** Work request **
Copy each line below exactly and leave the pictures out.

** Information supplied **
────

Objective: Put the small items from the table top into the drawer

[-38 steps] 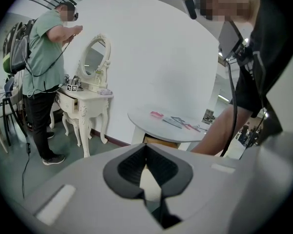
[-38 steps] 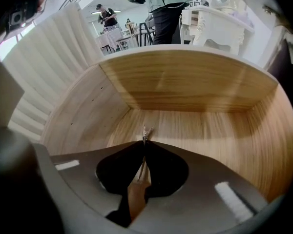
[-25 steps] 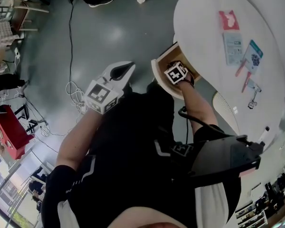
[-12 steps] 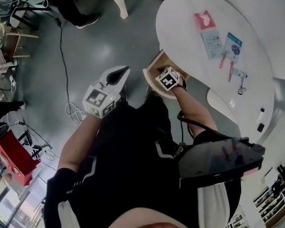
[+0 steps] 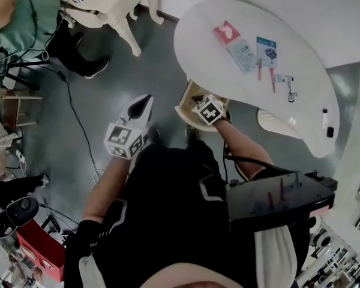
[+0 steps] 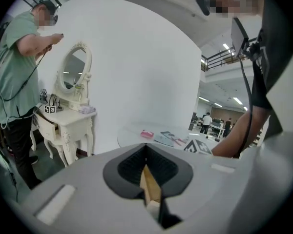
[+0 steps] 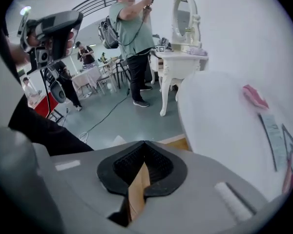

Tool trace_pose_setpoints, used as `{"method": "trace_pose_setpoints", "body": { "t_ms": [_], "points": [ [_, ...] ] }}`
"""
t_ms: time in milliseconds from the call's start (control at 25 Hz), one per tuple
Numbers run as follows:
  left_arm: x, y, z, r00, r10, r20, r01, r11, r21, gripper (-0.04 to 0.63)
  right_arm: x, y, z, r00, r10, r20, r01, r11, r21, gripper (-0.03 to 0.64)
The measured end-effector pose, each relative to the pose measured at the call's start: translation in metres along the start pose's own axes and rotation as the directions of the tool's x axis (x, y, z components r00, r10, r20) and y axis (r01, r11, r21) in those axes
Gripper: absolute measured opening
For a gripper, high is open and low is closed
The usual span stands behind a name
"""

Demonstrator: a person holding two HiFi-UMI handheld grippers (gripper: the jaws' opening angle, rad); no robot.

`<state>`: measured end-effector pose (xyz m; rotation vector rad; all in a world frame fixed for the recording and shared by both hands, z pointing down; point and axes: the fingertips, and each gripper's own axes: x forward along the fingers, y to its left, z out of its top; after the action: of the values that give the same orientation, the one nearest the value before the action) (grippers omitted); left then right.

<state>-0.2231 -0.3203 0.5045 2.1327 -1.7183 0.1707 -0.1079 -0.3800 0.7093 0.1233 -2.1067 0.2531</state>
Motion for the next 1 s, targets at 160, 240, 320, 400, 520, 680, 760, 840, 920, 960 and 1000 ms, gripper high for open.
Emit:
{"method": "trace_pose_setpoints", "body": {
  "t_ms": [160,240,320,400,520,680,760,840,920,960,1000],
  "points": [
    [0.002,0.007,0.018,0.999,-0.026,0.038,0.026,1.0,0.018,0.0,-0.033,-0.005,0.026,0.992,-0.044,0.114,0.031,0.993,0.111,0.002],
    [0.006,0.007,0.026,0.997,-0.053,0.051,0.052,0.998,0.026,0.0,-0.052,-0.013,0.041,0.98,-0.091,0.175,0.067,0.988,0.143,0.002],
    [0.01,0.004,0.03,0.995,-0.081,0.055,0.079,0.996,0.04,0.0,-0.072,-0.021,0.054,0.964,-0.143,0.223,0.101,0.977,0.189,0.002],
    [0.012,0.003,0.036,0.993,-0.097,0.065,0.094,0.994,0.055,0.0,-0.093,-0.029,0.068,0.938,-0.194,0.285,0.125,0.962,0.243,0.002],
    [0.008,0.005,0.052,0.991,-0.093,0.093,0.087,0.994,0.067,0.0,-0.126,-0.034,0.092,0.889,-0.252,0.382,0.142,0.945,0.293,0.002],
    [-0.001,0.001,0.064,0.987,-0.097,0.125,0.088,0.993,0.078,0.0,-0.168,-0.029,0.113,0.818,-0.3,0.49,0.141,0.932,0.335,0.002],
    [-0.003,-0.001,0.067,0.985,-0.106,0.133,0.096,0.992,0.078,0.0,-0.185,-0.024,0.121,0.788,-0.318,0.528,0.149,0.929,0.338,0.002],
    [-0.004,-0.006,0.069,0.983,-0.121,0.138,0.111,0.991,0.08,0.0,-0.201,-0.019,0.126,0.759,-0.336,0.558,0.157,0.926,0.344,0.002],
    [-0.004,-0.012,0.071,0.98,-0.138,0.145,0.128,0.989,0.08,0.0,-0.217,-0.015,0.127,0.731,-0.36,0.579,0.168,0.918,0.359,0.002],
    [-0.004,-0.014,0.074,0.978,-0.144,0.149,0.133,0.988,0.081,0.0,-0.224,-0.014,0.128,0.717,-0.372,0.589,0.173,0.914,0.367,0.002],
    [-0.003,-0.016,0.077,0.977,-0.148,0.153,0.137,0.987,0.081,0.0,-0.231,-0.013,0.13,0.703,-0.383,0.599,0.177,0.91,0.375,0.002]
  ]
}}
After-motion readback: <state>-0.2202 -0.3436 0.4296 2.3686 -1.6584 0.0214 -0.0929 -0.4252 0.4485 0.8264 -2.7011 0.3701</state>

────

** Result of this task **
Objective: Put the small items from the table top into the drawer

[-38 steps] 
[-38 steps] 
[-25 steps] 
[-12 steps] 
[+0 steps] 
[+0 steps] 
[+0 steps] 

Tool trace_pose_setpoints, used as `{"method": "trace_pose_setpoints", "body": { "t_ms": [_], "points": [ [_, ...] ] }}`
"""
t_ms: time in milliseconds from the call's start (control at 25 Hz), one per tuple
Numbers run as follows:
  left_arm: x, y, z, r00, r10, r20, r01, r11, r21, gripper (-0.04 to 0.63)
  right_arm: x, y, z, r00, r10, r20, r01, r11, r21, gripper (-0.03 to 0.64)
The measured end-effector pose, each relative to the pose measured at the call's start: translation in metres along the start pose's own axes and rotation as the directions of the tool's x axis (x, y, z components r00, r10, r20) and y axis (r01, r11, r21) in those axes
Gripper: absolute measured opening
For a gripper, high is open and low is closed
The usual span stands behind a name
"""

Demonstrator: a person holding two HiFi-UMI handheld grippers (gripper: the jaws' opening angle, rad); no robot.

`<state>`: measured end-effector pose (xyz m; rotation vector rad; all in a world frame fixed for the recording and shared by both hands, z pointing down; point and axes: the fingertips, and each gripper's own axes: x forward along the fingers, y to its left, z out of its top; after the action: of the values that give the same orientation, the one nearest the value before the action) (grippers omitted); left then right.

<state>-0.2231 -0.3203 0.5045 2.1327 -1.7183 0.1707 -0.1079 -0.3800 0.7093 0.1233 -2.1067 0.2531</state>
Motion for the next 1 s, targets at 160, 240, 320, 400, 520, 680, 760, 840, 920, 960 and 1000 ms, gripper high for open.
Emit:
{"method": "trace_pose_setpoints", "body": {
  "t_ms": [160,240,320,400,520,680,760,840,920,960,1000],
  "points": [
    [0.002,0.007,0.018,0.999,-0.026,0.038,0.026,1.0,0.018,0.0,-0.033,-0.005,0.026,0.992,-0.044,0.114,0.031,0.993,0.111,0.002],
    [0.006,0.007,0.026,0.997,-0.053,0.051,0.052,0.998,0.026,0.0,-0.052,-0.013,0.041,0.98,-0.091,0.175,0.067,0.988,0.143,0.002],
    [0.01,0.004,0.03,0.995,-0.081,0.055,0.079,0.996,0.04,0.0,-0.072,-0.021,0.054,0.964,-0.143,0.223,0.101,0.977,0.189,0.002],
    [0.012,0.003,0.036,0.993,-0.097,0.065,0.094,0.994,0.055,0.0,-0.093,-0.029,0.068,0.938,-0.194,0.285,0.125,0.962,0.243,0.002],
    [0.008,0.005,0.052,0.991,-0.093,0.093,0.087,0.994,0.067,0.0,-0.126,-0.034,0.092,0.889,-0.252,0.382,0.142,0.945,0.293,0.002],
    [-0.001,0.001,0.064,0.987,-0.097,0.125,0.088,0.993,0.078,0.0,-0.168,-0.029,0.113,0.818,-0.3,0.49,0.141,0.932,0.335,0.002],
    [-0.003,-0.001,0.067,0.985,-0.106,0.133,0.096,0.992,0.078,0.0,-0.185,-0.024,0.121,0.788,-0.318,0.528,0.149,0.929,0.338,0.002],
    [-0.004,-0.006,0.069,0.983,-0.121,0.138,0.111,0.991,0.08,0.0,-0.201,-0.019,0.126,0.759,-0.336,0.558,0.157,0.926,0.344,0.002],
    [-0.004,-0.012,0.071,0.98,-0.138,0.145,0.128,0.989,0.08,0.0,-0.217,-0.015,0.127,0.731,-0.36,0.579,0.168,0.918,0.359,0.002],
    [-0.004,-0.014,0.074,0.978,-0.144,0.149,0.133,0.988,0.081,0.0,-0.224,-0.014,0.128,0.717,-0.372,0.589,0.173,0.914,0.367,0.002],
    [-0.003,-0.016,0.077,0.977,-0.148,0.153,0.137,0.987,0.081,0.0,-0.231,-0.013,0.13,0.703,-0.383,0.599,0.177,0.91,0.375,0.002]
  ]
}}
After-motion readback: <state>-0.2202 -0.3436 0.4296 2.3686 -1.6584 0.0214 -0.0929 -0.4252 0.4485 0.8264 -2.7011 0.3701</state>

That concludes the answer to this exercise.